US: WeWork saw a reduction in its losses in Q1 after cutting costs, but is still in the shadow of a delisting notice from the New York Stock Exchange.
The company recorded a year-on-year rise in overall occupancy to 73 per cent in Q1 from 67 per cent. The occupancy rate in the US and Canada rose five percentage points to 69 per cent, and those countries in April had the first month of net positive desk sales for the first time in 12 months.
CEO Sandeep Mathrani said while small- and medium-sized companies were a key driver of demand last year, WeWork is starting to see demand pick up from large enterprise customers.
First-quarter net loss attributable to WeWork narrowed by $171 million to $264 million year-on-year. Consolidated revenue rose 11 per cent to $849 million, helped by a weaker dollar against the euro and the pound that drove up overseas sales.
WeWork recently completed a financial restructuring with investors, including majority shareholder SoftBank, that saw its debt cut by around $1.2 billion and extended most of its debt maturity to 2027.
The restructuring resulted in S&P Global lowering WeWork’s already junk bond rating last week, describing the move is “tantamount to a default”.
WeWork has lost more than 95 per cent of its value since it went public and has received a delisting notice from the New York Stock Exchange as its share price was below $1 a share for 30 trading days.
The stock fell a further 5.5 per cent to 43 cents a share on Tuesday after the company said it doesn’t expect free cash flow to break even until the second half of 2024. As this story was published the share price was still at 43 cents. This time two years ago the share price was around $12.
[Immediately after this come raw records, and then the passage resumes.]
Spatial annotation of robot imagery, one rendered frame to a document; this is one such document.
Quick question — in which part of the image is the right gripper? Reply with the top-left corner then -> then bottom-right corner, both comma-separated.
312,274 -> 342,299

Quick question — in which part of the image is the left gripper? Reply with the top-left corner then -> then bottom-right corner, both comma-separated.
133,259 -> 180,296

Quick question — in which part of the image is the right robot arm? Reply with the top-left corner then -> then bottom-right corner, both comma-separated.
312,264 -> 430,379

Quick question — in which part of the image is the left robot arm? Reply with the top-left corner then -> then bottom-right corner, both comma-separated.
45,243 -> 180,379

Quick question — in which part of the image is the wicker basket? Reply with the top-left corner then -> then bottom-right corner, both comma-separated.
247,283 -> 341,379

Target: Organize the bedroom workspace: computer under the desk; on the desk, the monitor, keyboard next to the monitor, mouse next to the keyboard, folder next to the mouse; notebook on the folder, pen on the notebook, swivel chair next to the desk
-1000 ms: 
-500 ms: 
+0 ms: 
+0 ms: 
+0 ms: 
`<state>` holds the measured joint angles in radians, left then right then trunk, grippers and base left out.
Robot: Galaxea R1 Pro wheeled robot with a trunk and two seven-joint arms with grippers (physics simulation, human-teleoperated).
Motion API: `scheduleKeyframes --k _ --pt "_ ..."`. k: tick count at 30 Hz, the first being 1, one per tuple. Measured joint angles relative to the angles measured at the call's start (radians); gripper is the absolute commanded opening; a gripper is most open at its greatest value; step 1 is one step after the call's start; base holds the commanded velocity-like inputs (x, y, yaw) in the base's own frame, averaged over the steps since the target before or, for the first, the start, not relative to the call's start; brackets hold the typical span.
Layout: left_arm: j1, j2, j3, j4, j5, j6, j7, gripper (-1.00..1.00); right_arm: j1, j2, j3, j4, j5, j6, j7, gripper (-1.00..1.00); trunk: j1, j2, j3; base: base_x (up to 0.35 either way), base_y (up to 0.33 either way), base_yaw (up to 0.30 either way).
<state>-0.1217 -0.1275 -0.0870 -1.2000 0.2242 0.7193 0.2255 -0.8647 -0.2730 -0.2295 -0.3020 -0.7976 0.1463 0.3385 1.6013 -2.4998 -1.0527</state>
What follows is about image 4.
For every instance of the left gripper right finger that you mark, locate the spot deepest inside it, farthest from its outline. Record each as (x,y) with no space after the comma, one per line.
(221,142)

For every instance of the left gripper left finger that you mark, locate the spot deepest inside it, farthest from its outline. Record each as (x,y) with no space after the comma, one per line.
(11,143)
Piper Sandler analyst Alexander Goldfarb said WeWork’s delay in breaking even “makes management’s affirmation that it does not need to access additional debt ring a little hollow.”
Mathrani said WeWork also is making sure its stock won’t be delisted. The company recently said in a proxy filing it is asking shareholders to approve a reverse stock split, though it might not ultimately pursue this option.
A reverse stock split is a reduction in the number of a company’s outstanding shares in the market that automatically boosts the value of the stock, usually based on a predetermined ratio. For example, a 2:1 reverse stock split would mean investors would receive one share for every two shares that they own.
As of March 31, WeWork’s real estate portfolio consisted of 781 locations across 39 countries, supporting about 904,000 workstations and 664,000 physical memberships. Those include franchised and unconsolidated joint venture markets including India and China.